Fabien Benetou's PIM | Analysis / glTF in HTML, not PDF or even ePub

Why PDF is the wrong format to bring text to XR and why the Web with proper provenance and responsive design from stylesheets is all we need

For the Future of Text numerous discussions started on the premise that PDF is an interesting format to bring to VR or AR.

This is the wrong question. It assumes a medium can be transcluded in another. It assumes that because VR or AR or here XR for short has been named "The Ultimate Display" in 1965 Ivan Sutherland, it could somehow capture all past displays, and their formats, meaningfully.

Even though XR eventually could, we are not actually watching movies today that are sequentially showing pages of books. Rather we are getting a totally new experience that is shaped by the medium.

So yes, today, we can take a PDF and display it in XR, showing page after page as just images at first and try to somehow reproduce the experience of reading in a headset. It could open up a lot of new usages because, unlike with a television or screen we can actually interact back. We can write back on the content being displayed. Yet, what is the very reason for a PDF to exist? A PDF or Portable Document Format exists to be the same on all devices. It is a format used not be interacted with but rather be displayed untouched, verbatim. It has been somehow modified recently to allow the bare minimum of interaction, i.e signature, while remaining integrity for the rest of the document. This has tremendous value but begs the question, why would one want this in a spacial world? What is the value of a document keeping its shape, namely A4 or Letter pages, while the entire world around it can be freely reshaped? What is the value of a static document once interactive notebooks allowing one to not just "consume" a document but rather play with it, challenge it, share it back modified?

PDF does provide value but the value itself comes from a mindset of staticity, of permanence, of being closed.

The reality of most of our daily life, our workflow, is not that static. A document might be read printed in A4 or Letter yes but it might just as well be read on a 6.1" portrait display to an A4-ish eink device to a 32" 4K landscape monitor. Should the document itself remain the same or rather should its content adapt to where and how one wants to consume and eventually push back on it?

I would argue that any content that is not inviting annotation or even better the actual attempt at existing in its target context is stale. Beyond that it is not promoting hermeneutics or our own ability to make sense of it. Rather, it presents itself as the "truth" of the matter, and it maybe very well be, but unless it can be challenged to be proven as such, it is a very poor object of study.

Consequently a PDF, like a 4.25 x 6.87" paperback is a but a relic of an outdated past. It is an outdated symbol of knowledge rather than a current vector of learning.

The very same content could using HTML provide the very same capabilities and more. An HTML page can be read on any device with a browser but also much beyond. An HTML page with the right CSS, or cascading stylesheets, can be printed, either actually printed to paper or virtually to a document, including a PDF or an ePub, and thus become something static again. With the right stylesheets that document could look exactly like the author wants on whatever devices they believe it would be best consumed yet without preventing the reader from consuming it the way they want, because they have a device nobody else has.

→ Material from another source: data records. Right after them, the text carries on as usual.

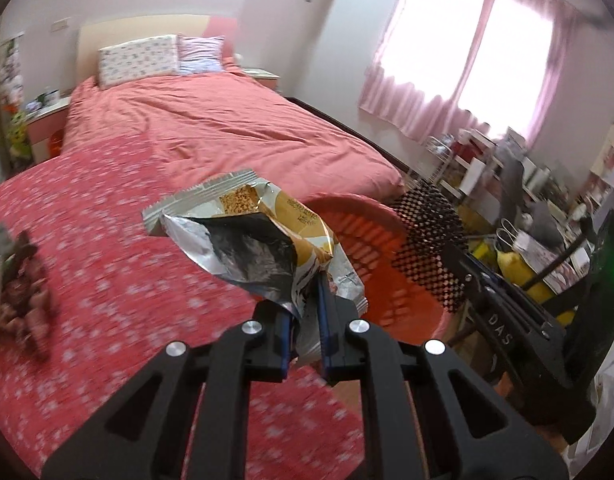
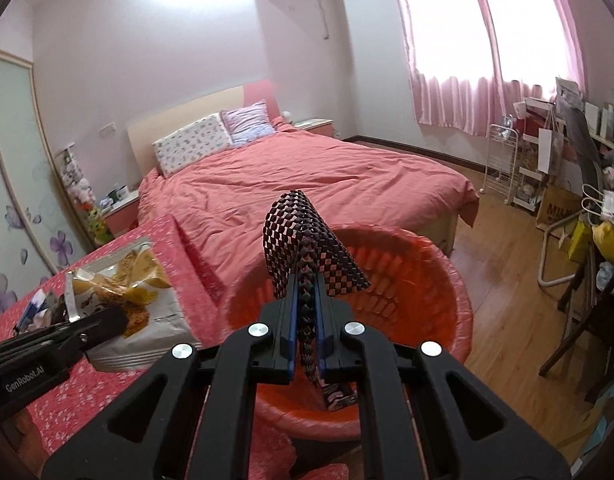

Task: Collect trash
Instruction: 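Carry the black mesh and chip bag over the basket and release both, then move both tools back over the remaining trash pile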

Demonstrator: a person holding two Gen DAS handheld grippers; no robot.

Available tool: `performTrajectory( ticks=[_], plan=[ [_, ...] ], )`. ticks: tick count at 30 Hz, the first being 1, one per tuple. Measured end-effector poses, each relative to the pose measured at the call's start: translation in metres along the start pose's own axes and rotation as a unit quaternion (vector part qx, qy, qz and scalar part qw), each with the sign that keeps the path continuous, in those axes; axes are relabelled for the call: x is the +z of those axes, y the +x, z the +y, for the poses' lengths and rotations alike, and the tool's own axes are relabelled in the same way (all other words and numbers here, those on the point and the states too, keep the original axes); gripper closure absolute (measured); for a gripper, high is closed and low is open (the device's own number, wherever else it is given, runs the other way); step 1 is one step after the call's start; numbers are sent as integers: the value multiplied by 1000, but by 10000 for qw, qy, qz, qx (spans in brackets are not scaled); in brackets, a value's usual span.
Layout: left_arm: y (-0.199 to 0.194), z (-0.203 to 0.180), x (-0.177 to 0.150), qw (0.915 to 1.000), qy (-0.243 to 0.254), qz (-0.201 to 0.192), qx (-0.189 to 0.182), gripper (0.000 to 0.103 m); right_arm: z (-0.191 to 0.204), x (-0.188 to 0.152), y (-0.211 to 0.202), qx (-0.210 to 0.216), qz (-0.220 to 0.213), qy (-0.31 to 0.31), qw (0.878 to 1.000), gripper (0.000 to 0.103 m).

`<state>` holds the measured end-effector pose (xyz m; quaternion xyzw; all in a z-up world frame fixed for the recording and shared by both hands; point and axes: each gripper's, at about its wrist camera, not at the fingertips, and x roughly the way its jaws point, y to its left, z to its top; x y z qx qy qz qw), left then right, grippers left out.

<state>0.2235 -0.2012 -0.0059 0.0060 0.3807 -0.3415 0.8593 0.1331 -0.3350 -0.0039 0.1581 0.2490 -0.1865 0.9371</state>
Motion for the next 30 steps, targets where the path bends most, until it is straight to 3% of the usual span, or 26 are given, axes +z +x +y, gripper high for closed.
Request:
performTrajectory(
  ticks=[8,14,15,16,18,19,30],
  plan=[
    [56,-33,7,9991,279,288,-146,90,-18,2,13,-49,3,239,9997,96],
    [87,-38,10,9985,310,455,-29,76,-24,1,24,3,133,301,9995,94],
    [91,-37,10,9984,296,477,-4,70,-24,0,26,-14,168,297,9994,90],
    [93,-36,10,9984,270,492,29,65,-26,0,27,-30,190,296,9994,78],
    [94,-30,9,9985,221,497,66,61,-25,-3,26,-51,209,326,9992,59],
    [93,-26,8,9985,199,496,69,59,-25,-3,25,-47,202,336,9992,56],
    [56,9,2,9978,99,303,582,50,-17,0,15,-191,224,201,9994,56]
  ],
)
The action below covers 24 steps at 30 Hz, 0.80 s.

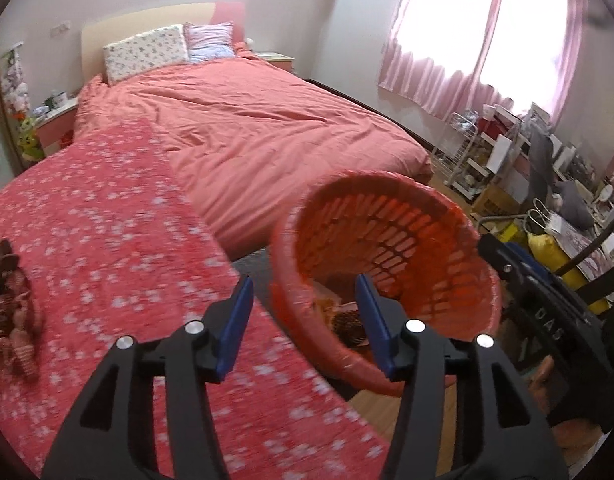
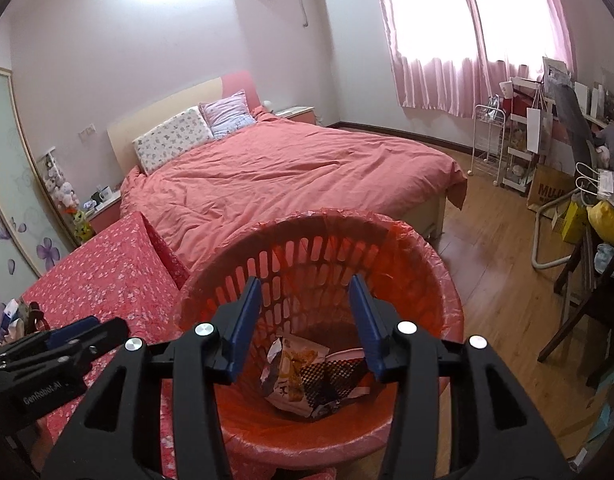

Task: Collect trash
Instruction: 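Move both tools back over the remaining trash pile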

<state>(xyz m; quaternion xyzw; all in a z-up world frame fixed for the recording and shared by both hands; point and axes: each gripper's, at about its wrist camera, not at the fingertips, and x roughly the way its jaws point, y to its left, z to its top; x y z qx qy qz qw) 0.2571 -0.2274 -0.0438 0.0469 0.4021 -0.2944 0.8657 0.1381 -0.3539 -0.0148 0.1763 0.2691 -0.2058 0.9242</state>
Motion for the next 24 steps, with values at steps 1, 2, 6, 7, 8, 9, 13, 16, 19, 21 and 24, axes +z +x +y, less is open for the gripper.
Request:
performTrajectory(
  ticks=[1,2,6,7,8,9,13,16,19,21,24],
  plan=[
    [-5,6,-1,10000,-29,-25,53,49,3,0,-3,5,-1,-30,10000,56],
    [-10,11,-3,9999,-56,-48,120,49,6,0,-3,11,-2,-52,10000,56],
    [-32,36,-10,9992,-120,-145,365,47,22,-1,-10,88,-5,-212,9997,56],
    [-38,42,-12,9988,-138,-170,431,47,28,-2,-12,134,0,-266,9996,56],
    [-44,48,-15,9984,-159,-196,500,46,32,-2,-13,165,6,-301,9994,56],
    [-49,54,-18,9981,-179,-213,555,46,38,-4,-14,210,13,-358,9991,56],
    [-72,84,-33,9960,-344,-244,794,45,65,-10,-18,393,75,-610,9973,56],
    [-89,112,-44,9927,-502,-268,1068,43,88,-17,-17,588,184,-790,9950,56],
    [-108,144,-57,9876,-727,-297,1356,41,116,-24,-14,820,318,-980,9913,56],
    [-120,167,-66,9832,-883,-318,1563,40,138,-30,-12,971,400,-1160,9877,56],
    [-139,205,-80,9747,-1182,-337,1866,38,168,-40,-9,1183,525,-1400,9817,56]
  ],
)
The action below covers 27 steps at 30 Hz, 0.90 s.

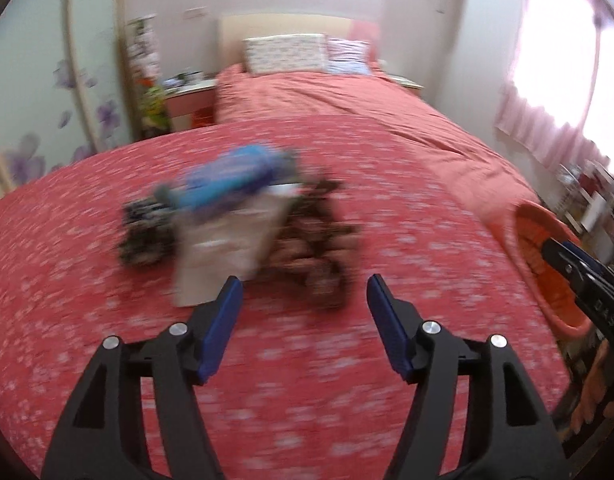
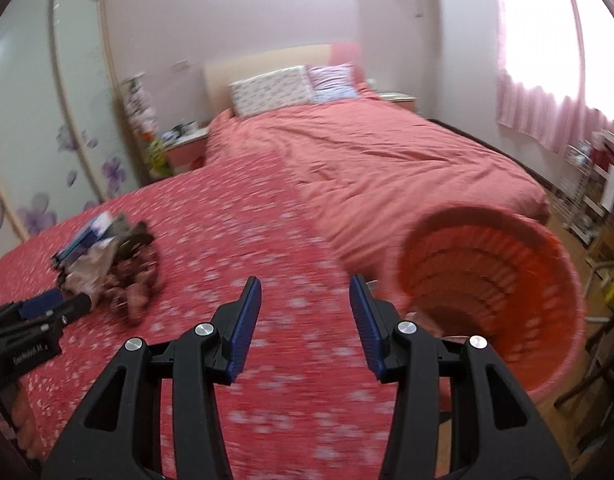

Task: Collect trash
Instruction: 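Move both tools back over the remaining trash pile, then grasp the brown scrunchie with the right tool and lift it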

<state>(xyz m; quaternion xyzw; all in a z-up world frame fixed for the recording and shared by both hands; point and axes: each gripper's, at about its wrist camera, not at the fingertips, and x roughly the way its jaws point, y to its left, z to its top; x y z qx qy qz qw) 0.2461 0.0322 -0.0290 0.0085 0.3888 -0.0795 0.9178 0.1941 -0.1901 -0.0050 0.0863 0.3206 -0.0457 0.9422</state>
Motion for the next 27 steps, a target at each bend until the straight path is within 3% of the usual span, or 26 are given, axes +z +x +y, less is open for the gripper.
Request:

So even though HTML and PDF can both be brought within XR, one begs for skeumorphism. The PDF is again, by what it claims to be its intrensic value, trapped in a frame. Bringing that frame in XR works of course but limits one can interact with it. Consequently focusing on bringing PDF to XR means limiting the ability to work with text. HTML, especially when written properly, namely with tags that represent semantics rather than how to view the content, insure that this is properly delegated to stylesheets is not trapped in skeumorphism. The content from an HTML document, in addition to being natively parseable by browsers that are already running on XR devices, can then be shapped to the usage. It can also be dynamic, from the most basic forms to image maps to 3D models that can in turn be manipulated in XR to, last but not least, computational notebooks. While PDF are static in both shape and execution model, namely none, an HTML document can also embed script tags that can modify its behavior. That behavior allows the intertwining of story and interaction. The content then is not just a passive description delegating, poorly as argued before due to the minimum ability to modify it while reading it, the interpretation to the reader but practicly makes the exploration of complex system impossible. An HTML document in contrast can present the content so that the system itself being studied can be embedded and thus run, not through the mind of the reader, but actually run. The simulation become the content letting the reader become an explorer of that content and thus able to try to understand much richer and complex systems while confronting their understanding to the truth of that system.

Unfortunately even though there exists today a solution for true responsiveness of 2D content, namely stylesheets, this is not true of 3D content, even less spacial content that could be manipulated in VR or AR or both. True responsiveness remains challenging because interactions are radically different and the space in which one has such interactions are also radically different. A 6.1" portrait display, an A4-ish eink device or a 32" 4K landscape monitor are still in the end flat surfaces one can point at, scroll within, etc. Reconsidering this and more in both a physical room and a virtual one, eventually with some understanding (e.g flat surface detection for floor and walls), leads to a richness of interactions vastly different. Consequently one must not just consider how to reflow a 2D document from a rectangle to another rectangle but rather to a partly filled volume. Currently there is no automated way to day so beside display skeumorphically the document in the volume. This works but is not particularly interesting, the same way that one does not watch a movie showing pages of a book, even a good book. Instead, being serious about picking a document format, being PDF, HTML, ePub or another, means being serious about the interactions with that document and the novel interactions truly novel interfaces, like VR and AR, do bring.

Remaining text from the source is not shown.